She Will est un film qui aborde des sujets très contemporains par le prisme d’un parti pris esthétique fort. C’est aussi une coproduction britanno-étatsunienne. Pensez-vous qu’il aurait pu être produit en France  ?

Honnêtement, je ne connais pas assez bien le contexte de production français pour savoir si cela aurait posé un problème. Mais la production a aussi posé un problème en Grande-Bretagne.

En fait, je suis très intéressée par les contes de fée. Il y a une théoricienne des contes, Marina Warner, qui les analyse comme des messages codés entre femmes. Elle explique par exemple l’histoire de Raiponce comme une fable sur l’avortement. C’est quelque chose de très intéressant cette façon de pouvoir aborder des problématiques qui me tiennent à cœur mais de manière détournée. En utilisant le film de genre comme un petit cheval de Troie  ! Pour pouvoir glisser de petits messages.

Alice Krige dans She Will de Charlotte Colbert
Alice Krige dans She Will © Slug Love Film Ltd
Beaucoup de films dans l’histoire du cinéma ont mis en scène des violences sexuelles. Mais le plus souvent de façon très réaliste, et en s’en tenant à cet acte comme événement, sans prendre en charge l’après violence. Ce manque de représentations vous a-t-il inspirée pour faire She Will  ?

Il y a toujours quelque chose qui me choque, c’est quand les gens disent  : «  si ça s’est passé il y a 30 ans, pourquoi elle parle maintenant  ?  ». Mais ça met une vie de pouvoir adresser quelque chose qui est extrêmes dur  ! Ce n’est jamais acquis. C’est dur de se raconter cette histoire. C’est tout un processus immense de réparation.

Donc oui, c’est quelque chose qui m’a poussée à mettre en scène cette histoire. Veronica est une femme âgée qui, après avoir été rongée par quelque chose toute sa vie, arrive enfin à la réclamer. Presque quand c’est trop tard.

Il y a presque une scène de viol dans She Will mais vous vous arrêtez juste avant. C’est une question qui s’est posée de savoir jusqu’où aller  ?

Dans le monde du film, où ces forces passées sont tellement fortes, je ne pense pas que ça aurait pu se passer. Car la nature prend presque trop parti.
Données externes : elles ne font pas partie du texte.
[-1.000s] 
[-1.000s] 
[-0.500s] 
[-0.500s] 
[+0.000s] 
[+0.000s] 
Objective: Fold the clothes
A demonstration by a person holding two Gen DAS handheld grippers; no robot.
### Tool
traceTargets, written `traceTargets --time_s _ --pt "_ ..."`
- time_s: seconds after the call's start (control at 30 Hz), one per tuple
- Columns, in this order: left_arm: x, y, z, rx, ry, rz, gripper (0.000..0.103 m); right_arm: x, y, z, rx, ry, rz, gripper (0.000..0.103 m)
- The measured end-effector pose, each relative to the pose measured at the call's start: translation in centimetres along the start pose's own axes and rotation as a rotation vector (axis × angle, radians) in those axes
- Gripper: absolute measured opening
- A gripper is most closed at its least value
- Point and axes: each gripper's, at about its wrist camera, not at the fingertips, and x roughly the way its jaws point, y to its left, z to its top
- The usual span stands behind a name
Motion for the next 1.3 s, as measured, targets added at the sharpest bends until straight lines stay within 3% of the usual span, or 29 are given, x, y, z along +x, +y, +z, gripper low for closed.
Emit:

Mais c’est un monde un peu utopique.

Il y a une citation anonyme qui a beaucoup marqué l’équipe, et qui dit ceci «  Pourquoi nous apprend-on à avoir peur des sorcières et non pas de ceux qui les ont brûlées vivantes  ?  » Je trouve qu’institutionnellement, et socialement, c’est tellement vrai. Les victimes sont les personnes dont on a peur. Et qui ont honte.

Donc je voulais pouvoir revenir à ces images dans le film. Que l’on se rende compte que le corps est ailleurs. C’est aussi de ça que je suis partie comme spectatrice.

Avez-vous des influences théoriques ou formelles qui nourrissent votre travail  ?

J’adore Nicolas Roeg, notamment Don’t look now (1973). Il est incroyable en termes d’invention et de formes. D’ailleurs le technicien qui nous a aidé·e·s pour faire tous les trucages du film, c’est celui qui faisait les effets visuels de Nicolas Roeg.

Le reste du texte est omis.